_Your task_: The material below contains a line with "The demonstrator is" and a line with "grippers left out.". Copy exactly those two lines and all lines between them.

_Supplied data_:
╔══
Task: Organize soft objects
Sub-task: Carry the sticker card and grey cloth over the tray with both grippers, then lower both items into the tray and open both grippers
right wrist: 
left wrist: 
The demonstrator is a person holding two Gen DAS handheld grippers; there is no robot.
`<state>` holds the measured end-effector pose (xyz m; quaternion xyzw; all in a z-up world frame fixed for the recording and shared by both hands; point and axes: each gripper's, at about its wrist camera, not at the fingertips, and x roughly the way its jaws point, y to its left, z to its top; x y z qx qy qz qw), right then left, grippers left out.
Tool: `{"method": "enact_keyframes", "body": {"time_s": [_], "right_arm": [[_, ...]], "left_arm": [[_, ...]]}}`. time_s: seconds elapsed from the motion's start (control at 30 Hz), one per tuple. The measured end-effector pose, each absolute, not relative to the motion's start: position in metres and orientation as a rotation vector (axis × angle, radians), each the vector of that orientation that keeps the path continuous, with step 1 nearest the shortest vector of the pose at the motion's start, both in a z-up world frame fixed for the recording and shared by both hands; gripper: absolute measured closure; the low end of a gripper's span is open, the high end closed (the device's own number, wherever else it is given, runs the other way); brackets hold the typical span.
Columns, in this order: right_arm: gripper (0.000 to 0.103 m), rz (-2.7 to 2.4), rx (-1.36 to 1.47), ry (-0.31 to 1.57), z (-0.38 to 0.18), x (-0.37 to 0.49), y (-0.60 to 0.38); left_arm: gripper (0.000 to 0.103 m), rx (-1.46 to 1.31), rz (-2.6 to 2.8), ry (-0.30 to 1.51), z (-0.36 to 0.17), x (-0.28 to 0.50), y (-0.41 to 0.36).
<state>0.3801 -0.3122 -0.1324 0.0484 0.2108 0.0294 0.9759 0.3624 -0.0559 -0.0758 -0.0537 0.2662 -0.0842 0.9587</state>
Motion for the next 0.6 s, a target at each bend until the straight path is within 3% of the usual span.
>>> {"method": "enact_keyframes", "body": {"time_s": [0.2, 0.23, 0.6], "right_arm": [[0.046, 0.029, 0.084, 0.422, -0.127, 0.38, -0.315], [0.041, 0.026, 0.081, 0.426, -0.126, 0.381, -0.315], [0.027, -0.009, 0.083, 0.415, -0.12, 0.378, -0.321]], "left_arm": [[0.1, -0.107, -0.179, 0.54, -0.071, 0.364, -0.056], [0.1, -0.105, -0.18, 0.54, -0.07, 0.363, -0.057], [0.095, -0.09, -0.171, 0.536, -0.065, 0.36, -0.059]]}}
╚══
_Result of this exercise_:
The demonstrator is a person holding two Gen DAS handheld grippers; there is no robot.
`<state>` holds the measured end-effector pose (xyz m; quaternion xyzw; all in a z-up world frame fixed for the recording and shared by both hands; point and axes: each gripper's, at about its wrist camera, not at the fingertips, and x roughly the way its jaws point, y to its left, z to its top; x y z qx qy qz qw), right then left, grippers left out.

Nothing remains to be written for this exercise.